> [Instructions for the task]:
Retype the full set of data, character for character.

==== Listed records ====

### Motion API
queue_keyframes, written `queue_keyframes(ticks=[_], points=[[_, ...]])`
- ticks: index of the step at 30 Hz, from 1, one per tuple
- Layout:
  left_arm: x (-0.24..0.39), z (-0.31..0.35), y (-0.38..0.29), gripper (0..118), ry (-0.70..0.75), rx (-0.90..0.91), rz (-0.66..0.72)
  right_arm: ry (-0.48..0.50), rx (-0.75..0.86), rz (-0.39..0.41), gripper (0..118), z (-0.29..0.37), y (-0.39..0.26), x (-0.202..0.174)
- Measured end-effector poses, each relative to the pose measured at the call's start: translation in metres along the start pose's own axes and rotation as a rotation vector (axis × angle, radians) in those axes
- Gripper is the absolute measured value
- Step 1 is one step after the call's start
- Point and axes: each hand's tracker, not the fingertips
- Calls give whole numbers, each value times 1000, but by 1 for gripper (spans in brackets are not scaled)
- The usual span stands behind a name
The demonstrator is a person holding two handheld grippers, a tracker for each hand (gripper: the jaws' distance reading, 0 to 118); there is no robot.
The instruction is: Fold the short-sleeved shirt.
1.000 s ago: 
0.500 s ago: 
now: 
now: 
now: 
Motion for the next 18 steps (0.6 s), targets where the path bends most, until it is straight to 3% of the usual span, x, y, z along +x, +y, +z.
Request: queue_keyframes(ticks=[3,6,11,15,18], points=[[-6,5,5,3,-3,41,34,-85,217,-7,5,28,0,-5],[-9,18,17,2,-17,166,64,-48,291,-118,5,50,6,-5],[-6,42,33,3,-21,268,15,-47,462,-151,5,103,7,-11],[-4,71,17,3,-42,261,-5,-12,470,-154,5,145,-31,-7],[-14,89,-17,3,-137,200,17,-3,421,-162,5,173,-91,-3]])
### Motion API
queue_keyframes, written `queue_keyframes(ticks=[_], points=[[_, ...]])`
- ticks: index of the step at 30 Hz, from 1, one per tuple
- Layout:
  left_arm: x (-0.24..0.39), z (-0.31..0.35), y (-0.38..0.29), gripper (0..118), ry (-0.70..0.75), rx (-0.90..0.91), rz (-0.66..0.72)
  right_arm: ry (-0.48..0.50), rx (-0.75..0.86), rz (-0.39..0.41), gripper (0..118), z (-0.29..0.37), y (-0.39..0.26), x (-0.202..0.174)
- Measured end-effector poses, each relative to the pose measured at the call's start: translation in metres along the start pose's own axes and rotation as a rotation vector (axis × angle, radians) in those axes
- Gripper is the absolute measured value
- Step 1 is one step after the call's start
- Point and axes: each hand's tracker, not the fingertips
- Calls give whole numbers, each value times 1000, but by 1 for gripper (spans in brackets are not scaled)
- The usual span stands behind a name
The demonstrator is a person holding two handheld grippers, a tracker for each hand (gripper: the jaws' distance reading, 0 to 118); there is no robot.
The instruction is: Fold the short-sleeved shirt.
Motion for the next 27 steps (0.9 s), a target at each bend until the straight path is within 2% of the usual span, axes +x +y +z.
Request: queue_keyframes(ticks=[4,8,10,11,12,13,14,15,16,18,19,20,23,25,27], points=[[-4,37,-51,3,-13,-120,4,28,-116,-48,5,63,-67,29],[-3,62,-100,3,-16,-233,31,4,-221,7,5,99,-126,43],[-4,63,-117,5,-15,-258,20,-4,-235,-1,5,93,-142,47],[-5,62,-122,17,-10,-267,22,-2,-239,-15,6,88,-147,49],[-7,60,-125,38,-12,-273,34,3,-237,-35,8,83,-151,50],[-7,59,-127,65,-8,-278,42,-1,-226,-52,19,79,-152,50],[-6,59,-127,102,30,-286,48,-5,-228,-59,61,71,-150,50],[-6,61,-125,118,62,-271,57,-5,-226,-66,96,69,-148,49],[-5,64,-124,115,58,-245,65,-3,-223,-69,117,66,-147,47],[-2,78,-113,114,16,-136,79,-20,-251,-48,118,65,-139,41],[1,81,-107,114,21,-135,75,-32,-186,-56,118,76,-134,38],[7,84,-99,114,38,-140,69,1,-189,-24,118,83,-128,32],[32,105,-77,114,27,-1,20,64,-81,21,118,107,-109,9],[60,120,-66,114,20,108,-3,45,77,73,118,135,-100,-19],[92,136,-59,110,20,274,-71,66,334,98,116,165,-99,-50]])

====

> [Result below]:
### Motion API
queue_keyframes, written `queue_keyframes(ticks=[_], points=[[_, ...]])`
- ticks: index of the step at 30 Hz, from 1, one per tuple
- Layout:
  left_arm: x (-0.24..0.39), z (-0.31..0.35), y (-0.38..0.29), gripper (0..118), ry (-0.70..0.75), rx (-0.90..0.91), rz (-0.66..0.72)
  right_arm: ry (-0.48..0.50), rx (-0.75..0.86), rz (-0.39..0.41), gripper (0..118), z (-0.29..0.37), y (-0.39..0.26), x (-0.202..0.174)
- Measured end-effector poses, each relative to the pose measured at the call's start: translation in metres along the start pose's own axes and rotation as a rotation vector (axis × angle, radians) in those axes
- Gripper is the absolute measured value
- Step 1 is one step after the call's start
- Point and axes: each hand's tracker, not the fingertips
- Calls give whole numbers, each value times 1000, but by 1 for gripper (spans in brackets are not scaled)
- The usual span stands behind a name
The demonstrator is a person holding two handheld grippers, a tracker for each hand (gripper: the jaws' distance reading, 0 to 118); there is no robot.
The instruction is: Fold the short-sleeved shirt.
1.000 s ago: 
0.500 s ago: 
now: 
now: 
now: 
Motion for the next 18 steps (0.6 s), targets where the path bends most, until it is straight to 3% of the usual span, x, y, z along +x, +y, +z.
Request: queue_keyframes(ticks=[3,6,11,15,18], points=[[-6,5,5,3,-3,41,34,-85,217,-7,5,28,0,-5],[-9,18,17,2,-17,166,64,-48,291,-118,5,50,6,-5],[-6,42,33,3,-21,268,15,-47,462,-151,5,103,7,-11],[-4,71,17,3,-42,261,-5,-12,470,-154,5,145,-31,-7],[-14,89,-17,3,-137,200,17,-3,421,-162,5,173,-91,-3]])
### Motion API
queue_keyframes, written `queue_keyframes(ticks=[_], points=[[_, ...]])`
- ticks: index of the step at 30 Hz, from 1, one per tuple
- Layout:
  left_arm: x (-0.24..0.39), z (-0.31..0.35), y (-0.38..0.29), gripper (0..118), ry (-0.70..0.75), rx (-0.90..0.91), rz (-0.66..0.72)
  right_arm: ry (-0.48..0.50), rx (-0.75..0.86), rz (-0.39..0.41), gripper (0..118), z (-0.29..0.37), y (-0.39..0.26), x (-0.202..0.174)
- Measured end-effector poses, each relative to the pose measured at the call's start: translation in metres along the start pose's own axes and rotation as a rotation vector (axis × angle, radians) in those axes
- Gripper is the absolute measured value
- Step 1 is one step after the call's start
- Point and axes: each hand's tracker, not the fingertips
- Calls give whole numbers, each value times 1000, but by 1 for gripper (spans in brackets are not scaled)
- The usual span stands behind a name
The demonstrator is a person holding two handheld grippers, a tracker for each hand (gripper: the jaws' distance reading, 0 to 118); there is no robot.
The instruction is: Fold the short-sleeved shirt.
Motion for the next 27 steps (0.9 s), a target at each bend until the straight path is within 2% of the usual span, axes +x +y +z.
Request: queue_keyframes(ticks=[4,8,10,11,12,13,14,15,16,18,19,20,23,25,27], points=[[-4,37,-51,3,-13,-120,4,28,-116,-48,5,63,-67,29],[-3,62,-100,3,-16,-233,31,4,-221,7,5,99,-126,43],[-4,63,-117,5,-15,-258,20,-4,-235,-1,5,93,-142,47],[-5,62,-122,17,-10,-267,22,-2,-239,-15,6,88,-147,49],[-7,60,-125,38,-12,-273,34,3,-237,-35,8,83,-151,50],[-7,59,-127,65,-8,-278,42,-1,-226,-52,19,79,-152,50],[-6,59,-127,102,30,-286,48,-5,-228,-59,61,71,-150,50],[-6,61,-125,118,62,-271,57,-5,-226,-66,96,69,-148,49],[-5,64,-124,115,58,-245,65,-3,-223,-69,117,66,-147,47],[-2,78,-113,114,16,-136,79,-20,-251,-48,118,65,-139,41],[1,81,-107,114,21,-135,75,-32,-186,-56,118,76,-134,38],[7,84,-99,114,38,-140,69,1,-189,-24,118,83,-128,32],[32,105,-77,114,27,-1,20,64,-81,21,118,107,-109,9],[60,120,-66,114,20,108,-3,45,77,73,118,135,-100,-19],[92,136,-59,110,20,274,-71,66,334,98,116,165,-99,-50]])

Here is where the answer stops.